*** Block opens ***
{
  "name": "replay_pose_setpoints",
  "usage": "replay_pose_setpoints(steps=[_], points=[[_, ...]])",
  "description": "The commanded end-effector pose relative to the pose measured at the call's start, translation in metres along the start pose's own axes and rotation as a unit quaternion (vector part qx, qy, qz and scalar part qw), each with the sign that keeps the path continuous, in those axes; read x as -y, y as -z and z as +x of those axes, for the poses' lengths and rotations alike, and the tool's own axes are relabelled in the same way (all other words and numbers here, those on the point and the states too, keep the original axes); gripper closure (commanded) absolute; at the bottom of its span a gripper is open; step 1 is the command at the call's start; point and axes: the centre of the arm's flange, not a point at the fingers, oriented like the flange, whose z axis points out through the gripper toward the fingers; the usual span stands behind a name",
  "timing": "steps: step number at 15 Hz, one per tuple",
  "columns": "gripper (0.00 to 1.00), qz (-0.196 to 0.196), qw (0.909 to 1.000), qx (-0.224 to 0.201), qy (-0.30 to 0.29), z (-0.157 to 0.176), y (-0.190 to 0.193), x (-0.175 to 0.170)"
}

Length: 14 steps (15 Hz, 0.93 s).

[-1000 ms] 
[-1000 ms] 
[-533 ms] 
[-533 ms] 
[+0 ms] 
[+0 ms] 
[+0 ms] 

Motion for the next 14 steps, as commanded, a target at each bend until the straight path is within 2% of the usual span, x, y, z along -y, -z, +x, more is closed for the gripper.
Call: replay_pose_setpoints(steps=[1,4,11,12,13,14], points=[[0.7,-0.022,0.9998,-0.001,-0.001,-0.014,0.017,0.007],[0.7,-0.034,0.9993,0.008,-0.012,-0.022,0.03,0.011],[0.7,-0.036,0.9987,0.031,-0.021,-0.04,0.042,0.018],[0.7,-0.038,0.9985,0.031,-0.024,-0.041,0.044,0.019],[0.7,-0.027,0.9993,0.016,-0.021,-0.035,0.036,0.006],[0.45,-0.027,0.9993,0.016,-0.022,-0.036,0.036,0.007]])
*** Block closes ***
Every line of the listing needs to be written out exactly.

### EXERCISE RESULT
{
  "name": "replay_pose_setpoints",
  "usage": "replay_pose_setpoints(steps=[_], points=[[_, ...]])",
  "description": "The commanded end-effector pose relative to the pose measured at the call's start, translation in metres along the start pose's own axes and rotation as a unit quaternion (vector part qx, qy, qz and scalar part qw), each with the sign that keeps the path continuous, in those axes; read x as -y, y as -z and z as +x of those axes, for the poses' lengths and rotations alike, and the tool's own axes are relabelled in the same way (all other words and numbers here, those on the point and the states too, keep the original axes); gripper closure (commanded) absolute; at the bottom of its span a gripper is open; step 1 is the command at the call's start; point and axes: the centre of the arm's flange, not a point at the fingers, oriented like the flange, whose z axis points out through the gripper toward the fingers; the usual span stands behind a name",
  "timing": "steps: step number at 15 Hz, one per tuple",
  "columns": "gripper (0.00 to 1.00), qz (-0.196 to 0.196), qw (0.909 to 1.000), qx (-0.224 to 0.201), qy (-0.30 to 0.29), z (-0.157 to 0.176), y (-0.190 to 0.193), x (-0.175 to 0.170)"
}

Length: 14 steps (15 Hz, 0.93 s).

[-1000 ms] 
[-1000 ms] 
[-533 ms] 
[-533 ms] 
[+0 ms] 
[+0 ms] 
[+0 ms] 

Motion for the next 14 steps, as commanded, a target at each bend until the straight path is within 2% of the usual span, x, y, z along -y, -z, +x, more is closed for the gripper.
Call: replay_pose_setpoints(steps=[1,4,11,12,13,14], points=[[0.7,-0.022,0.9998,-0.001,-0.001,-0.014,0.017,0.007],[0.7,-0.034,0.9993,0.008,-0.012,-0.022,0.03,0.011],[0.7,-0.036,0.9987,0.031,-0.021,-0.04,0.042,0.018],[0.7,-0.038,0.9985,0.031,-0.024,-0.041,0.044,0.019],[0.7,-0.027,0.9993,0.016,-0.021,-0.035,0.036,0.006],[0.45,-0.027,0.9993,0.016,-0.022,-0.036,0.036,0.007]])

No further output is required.